[Data supplied]:

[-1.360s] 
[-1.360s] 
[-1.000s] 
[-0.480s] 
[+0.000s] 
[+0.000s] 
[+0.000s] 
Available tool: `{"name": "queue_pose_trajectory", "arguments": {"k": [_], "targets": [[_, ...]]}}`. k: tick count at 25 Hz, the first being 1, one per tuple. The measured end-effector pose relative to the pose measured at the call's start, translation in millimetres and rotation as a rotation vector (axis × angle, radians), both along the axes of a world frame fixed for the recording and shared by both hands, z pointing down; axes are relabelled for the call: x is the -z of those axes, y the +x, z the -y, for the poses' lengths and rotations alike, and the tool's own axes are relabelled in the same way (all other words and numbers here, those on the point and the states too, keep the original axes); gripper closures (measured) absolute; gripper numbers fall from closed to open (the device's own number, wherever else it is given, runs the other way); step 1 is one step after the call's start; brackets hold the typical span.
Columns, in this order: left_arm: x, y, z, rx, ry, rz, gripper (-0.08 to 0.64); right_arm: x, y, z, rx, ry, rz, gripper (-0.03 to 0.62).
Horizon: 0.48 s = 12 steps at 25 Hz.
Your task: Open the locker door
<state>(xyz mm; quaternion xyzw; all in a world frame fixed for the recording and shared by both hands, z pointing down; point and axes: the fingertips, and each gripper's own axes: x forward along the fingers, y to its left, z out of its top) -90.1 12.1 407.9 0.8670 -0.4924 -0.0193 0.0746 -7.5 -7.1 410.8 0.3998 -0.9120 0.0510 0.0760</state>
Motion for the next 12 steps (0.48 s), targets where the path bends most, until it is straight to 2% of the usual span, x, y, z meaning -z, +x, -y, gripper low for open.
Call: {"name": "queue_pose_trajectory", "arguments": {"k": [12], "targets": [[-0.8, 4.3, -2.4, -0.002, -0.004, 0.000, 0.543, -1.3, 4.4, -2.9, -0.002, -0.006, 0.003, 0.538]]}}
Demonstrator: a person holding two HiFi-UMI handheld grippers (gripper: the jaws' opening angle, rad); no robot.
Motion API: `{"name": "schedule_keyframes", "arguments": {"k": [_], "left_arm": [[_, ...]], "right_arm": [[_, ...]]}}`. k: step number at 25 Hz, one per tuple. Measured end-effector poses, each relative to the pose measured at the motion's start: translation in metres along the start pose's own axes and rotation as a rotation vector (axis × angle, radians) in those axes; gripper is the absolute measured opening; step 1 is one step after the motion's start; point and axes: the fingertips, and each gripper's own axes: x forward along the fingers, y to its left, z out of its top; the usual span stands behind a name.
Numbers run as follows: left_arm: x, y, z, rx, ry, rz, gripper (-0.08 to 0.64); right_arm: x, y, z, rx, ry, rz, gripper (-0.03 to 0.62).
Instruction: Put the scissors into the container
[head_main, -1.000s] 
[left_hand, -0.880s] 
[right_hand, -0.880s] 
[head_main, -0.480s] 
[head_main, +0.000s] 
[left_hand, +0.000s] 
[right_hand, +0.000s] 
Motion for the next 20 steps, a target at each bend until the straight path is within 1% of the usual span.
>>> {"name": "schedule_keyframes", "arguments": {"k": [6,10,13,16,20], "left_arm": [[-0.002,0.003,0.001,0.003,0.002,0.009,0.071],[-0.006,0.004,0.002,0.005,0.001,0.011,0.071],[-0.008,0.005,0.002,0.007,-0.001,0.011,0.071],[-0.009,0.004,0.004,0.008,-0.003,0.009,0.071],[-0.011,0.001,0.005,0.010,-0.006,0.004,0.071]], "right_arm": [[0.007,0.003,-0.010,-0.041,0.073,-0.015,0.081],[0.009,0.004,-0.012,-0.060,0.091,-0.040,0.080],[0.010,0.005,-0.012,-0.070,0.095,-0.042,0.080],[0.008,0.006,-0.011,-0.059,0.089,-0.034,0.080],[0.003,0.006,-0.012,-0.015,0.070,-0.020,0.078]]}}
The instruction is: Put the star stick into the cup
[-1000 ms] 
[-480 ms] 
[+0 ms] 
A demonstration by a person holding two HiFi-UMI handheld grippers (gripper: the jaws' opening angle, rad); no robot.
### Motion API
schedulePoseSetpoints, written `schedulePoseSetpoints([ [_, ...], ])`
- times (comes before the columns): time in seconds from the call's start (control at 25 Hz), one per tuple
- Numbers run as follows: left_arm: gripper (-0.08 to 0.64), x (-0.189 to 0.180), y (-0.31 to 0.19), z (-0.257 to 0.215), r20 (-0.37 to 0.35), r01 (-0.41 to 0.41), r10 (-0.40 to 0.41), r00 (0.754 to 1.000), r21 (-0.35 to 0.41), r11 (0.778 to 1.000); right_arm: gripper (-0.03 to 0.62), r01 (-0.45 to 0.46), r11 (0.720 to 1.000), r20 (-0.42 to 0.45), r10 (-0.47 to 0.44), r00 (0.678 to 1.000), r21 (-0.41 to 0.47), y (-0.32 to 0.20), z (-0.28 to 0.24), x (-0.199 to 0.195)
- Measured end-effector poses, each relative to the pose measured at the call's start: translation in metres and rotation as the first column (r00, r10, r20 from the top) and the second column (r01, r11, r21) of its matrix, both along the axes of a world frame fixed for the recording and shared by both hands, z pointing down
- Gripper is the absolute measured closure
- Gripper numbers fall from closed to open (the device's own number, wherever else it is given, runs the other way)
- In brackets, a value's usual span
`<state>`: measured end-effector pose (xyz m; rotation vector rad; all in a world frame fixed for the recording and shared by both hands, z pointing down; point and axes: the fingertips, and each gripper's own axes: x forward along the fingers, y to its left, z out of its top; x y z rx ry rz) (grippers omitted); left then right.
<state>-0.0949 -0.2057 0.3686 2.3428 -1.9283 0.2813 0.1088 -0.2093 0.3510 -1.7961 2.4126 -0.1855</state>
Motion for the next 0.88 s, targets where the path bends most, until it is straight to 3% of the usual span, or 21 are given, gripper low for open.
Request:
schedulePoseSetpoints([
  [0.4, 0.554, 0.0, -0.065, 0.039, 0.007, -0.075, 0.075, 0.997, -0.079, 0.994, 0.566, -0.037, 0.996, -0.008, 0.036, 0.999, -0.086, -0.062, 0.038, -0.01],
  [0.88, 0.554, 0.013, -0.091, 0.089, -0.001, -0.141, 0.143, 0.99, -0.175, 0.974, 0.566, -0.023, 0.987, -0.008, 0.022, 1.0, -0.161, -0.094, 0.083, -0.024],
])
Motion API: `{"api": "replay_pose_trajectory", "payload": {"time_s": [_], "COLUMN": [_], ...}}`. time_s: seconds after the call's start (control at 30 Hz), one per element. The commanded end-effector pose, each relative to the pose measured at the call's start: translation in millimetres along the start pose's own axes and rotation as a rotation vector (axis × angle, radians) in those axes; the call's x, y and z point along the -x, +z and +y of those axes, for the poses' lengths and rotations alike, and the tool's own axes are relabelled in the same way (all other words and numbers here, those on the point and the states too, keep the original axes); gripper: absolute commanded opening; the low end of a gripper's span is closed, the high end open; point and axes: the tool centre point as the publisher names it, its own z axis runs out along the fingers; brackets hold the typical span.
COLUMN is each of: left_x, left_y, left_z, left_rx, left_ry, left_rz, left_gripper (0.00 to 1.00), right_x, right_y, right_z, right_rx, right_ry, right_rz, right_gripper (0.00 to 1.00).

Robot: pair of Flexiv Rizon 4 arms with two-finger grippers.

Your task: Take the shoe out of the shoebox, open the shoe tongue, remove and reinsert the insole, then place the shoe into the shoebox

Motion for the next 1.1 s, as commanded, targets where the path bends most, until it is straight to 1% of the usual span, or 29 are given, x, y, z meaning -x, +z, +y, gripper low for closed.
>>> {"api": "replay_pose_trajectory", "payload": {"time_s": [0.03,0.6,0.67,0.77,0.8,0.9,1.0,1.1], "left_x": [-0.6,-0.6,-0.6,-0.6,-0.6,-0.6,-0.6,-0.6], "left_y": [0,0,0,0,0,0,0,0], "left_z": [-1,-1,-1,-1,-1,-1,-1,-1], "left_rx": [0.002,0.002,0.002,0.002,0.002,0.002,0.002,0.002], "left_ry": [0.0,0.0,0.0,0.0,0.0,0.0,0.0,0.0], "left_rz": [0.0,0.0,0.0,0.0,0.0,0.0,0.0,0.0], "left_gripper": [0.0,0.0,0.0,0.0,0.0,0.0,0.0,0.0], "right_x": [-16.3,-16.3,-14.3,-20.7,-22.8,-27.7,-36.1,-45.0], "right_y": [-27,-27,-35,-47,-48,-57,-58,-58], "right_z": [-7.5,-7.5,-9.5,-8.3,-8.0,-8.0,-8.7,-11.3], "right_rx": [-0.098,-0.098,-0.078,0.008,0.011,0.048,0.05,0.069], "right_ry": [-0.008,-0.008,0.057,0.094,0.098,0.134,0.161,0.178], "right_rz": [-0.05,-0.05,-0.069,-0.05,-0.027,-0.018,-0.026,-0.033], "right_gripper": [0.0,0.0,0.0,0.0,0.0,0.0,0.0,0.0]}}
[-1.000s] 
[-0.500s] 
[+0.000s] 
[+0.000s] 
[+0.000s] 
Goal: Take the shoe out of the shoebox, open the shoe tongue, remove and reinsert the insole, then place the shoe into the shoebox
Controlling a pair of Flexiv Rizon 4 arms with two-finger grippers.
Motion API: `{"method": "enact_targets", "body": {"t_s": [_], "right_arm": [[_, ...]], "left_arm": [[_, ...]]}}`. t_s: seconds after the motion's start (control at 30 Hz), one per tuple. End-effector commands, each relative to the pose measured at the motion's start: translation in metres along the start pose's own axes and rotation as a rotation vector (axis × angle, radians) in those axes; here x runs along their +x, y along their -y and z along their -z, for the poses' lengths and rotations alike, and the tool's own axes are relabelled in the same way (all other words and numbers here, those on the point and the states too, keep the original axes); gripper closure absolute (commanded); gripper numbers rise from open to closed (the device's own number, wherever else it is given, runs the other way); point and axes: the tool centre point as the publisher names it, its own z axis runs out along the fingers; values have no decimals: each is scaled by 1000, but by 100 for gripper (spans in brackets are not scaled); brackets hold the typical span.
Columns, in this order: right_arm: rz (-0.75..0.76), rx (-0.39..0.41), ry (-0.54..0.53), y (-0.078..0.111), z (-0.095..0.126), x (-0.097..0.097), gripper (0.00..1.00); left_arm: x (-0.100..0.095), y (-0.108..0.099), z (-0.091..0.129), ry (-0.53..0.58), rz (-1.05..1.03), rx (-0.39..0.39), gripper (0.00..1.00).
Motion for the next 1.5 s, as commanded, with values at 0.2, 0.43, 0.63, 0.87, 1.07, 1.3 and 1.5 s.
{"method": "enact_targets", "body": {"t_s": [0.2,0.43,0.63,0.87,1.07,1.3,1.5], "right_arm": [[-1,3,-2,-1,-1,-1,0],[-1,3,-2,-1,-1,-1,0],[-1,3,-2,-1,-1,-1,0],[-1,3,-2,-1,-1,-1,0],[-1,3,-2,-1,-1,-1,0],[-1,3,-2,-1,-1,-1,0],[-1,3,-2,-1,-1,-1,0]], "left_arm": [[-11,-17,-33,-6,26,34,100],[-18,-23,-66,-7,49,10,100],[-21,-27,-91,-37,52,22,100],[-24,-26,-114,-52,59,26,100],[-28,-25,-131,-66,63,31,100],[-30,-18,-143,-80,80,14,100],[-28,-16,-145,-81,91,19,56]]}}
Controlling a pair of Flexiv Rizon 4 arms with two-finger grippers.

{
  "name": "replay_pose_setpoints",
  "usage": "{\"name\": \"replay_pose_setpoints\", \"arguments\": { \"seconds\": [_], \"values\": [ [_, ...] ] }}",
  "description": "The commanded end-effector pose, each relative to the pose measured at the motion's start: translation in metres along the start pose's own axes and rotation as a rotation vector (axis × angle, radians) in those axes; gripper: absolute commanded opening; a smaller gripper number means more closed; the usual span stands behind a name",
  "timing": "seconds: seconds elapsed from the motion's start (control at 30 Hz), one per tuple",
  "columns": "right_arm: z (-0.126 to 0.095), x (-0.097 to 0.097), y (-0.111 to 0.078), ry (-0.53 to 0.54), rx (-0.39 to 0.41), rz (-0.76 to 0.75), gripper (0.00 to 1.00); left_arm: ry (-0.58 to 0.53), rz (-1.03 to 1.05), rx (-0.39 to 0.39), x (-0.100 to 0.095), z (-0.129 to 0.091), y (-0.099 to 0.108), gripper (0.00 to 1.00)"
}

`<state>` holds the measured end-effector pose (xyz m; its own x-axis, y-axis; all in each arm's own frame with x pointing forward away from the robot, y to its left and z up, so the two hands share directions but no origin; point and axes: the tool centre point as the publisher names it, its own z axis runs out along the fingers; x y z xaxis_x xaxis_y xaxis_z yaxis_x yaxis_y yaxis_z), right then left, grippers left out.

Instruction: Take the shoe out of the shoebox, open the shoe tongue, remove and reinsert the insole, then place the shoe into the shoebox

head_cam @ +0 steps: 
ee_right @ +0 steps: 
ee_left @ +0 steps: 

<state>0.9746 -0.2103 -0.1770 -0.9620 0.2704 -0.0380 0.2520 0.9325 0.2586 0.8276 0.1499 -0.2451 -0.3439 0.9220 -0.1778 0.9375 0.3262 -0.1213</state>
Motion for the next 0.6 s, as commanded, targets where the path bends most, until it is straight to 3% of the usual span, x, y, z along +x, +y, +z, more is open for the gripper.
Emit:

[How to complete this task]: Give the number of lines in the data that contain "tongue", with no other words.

[Response]: 3